The old management plan allowed for the harvesting of 40,000 cubic meters of wood over the next decade, but the new plan paves the way for the cutting of nearly five times that many trees.

Poland says the decision was made in an effort to combat a nasty invasion of spruce bark beetles, but Greenpeace and other environmental organizations say the country is ignoring science and large-scale public opposition to the project, and that the country should “allow nature to protect itself.”

But Poland’s officials are sticking to their guns despite intense public outcry. “We’re acting to curb the degradation of important habitats, to curb the disappearance and migration of important species from this site,” said Environment Minister, Jan Szyszko.

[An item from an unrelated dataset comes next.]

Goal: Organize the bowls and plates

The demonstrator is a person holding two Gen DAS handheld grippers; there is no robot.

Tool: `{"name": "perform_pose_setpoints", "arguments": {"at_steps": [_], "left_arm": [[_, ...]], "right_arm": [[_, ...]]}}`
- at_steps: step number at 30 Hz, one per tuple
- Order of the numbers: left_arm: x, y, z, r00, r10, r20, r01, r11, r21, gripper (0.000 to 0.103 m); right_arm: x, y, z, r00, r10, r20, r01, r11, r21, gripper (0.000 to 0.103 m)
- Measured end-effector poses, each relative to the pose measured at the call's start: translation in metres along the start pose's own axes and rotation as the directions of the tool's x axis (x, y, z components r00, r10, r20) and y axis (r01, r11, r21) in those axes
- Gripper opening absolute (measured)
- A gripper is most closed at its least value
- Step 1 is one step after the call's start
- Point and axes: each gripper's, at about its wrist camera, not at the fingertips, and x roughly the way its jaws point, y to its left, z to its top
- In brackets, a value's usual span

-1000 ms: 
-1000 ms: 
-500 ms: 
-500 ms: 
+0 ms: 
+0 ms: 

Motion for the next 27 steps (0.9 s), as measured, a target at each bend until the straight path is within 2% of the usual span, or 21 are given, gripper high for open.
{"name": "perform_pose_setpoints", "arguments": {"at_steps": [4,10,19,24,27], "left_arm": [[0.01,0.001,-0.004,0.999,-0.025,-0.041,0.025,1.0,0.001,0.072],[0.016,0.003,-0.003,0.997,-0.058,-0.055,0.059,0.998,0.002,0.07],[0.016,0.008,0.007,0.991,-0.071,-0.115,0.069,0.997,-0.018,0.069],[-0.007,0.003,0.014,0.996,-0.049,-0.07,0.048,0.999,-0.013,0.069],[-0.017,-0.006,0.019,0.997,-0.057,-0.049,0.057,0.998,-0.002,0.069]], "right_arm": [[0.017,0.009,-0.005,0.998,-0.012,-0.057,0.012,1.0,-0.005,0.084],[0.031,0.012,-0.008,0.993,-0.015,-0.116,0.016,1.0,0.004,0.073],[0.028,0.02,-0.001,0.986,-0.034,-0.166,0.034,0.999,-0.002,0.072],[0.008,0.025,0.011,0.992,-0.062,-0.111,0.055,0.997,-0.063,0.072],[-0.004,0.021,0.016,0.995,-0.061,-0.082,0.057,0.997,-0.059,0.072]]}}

Dariusz Skirko, Chief Forester of Białowieża said, “We are stepping up what we call active protection measures. One tree attacked by the beetle can lead to the infestation of thirty other trees within just one year.” But Greenpeace and other NGOs disagree.

“Scientists’ findings show us that the unprecedented bark beetle outbreaks are driven by large-scale factors like climate change, landscape, local droughts or light winters,” Greenpeace Warsaw Director Robert Cyglicki told Deutsche Welle.

“What really worries us is that, in [Jan Szyszko’s] statement, he explained to the public that there is about 600 million Polish zlotys [worth of deadwood] left rotting, which shows that he doesn’t see Białowieża forest as a natural forest, as a place that deserves protection,” Cyglicki rebuffed.
Białowieża 2
Still, some foresters and other parties, blame a lack of logging for the beetle infestation to begin with, saying that uncleared deadwood left a place for the pest to fester.

Szyszko said the plan is already a compromise because it designated one-third of the forest to remain as-is — logging-free and without man’s interference. “We have decided to exempt one third of the forest outside the national park from man’s intervention.” In the rest, active measures will be taken to quickly eliminate the destruction by the bark beetle,” the Minister continued at a press conference in Warsaw last month. Those assurances offered little consolation to activists and environmentalists who say the other two-thirds will no longer be considered “primeval” after the plan is carried out.

Bison in Białowieża
Bison in Białowieża

Greenpeace also notes that the EU could fire off a punitive case against Poland for what it says would be a violation of the Natura 2000 program.

If one thing is certain, the battle is heating up, and it doesn’t appear as if any party has a solid plan to eliminate the pest from the region without a massive impact, on what is considered by many to be one of the most lush and breathtaking forests on earth.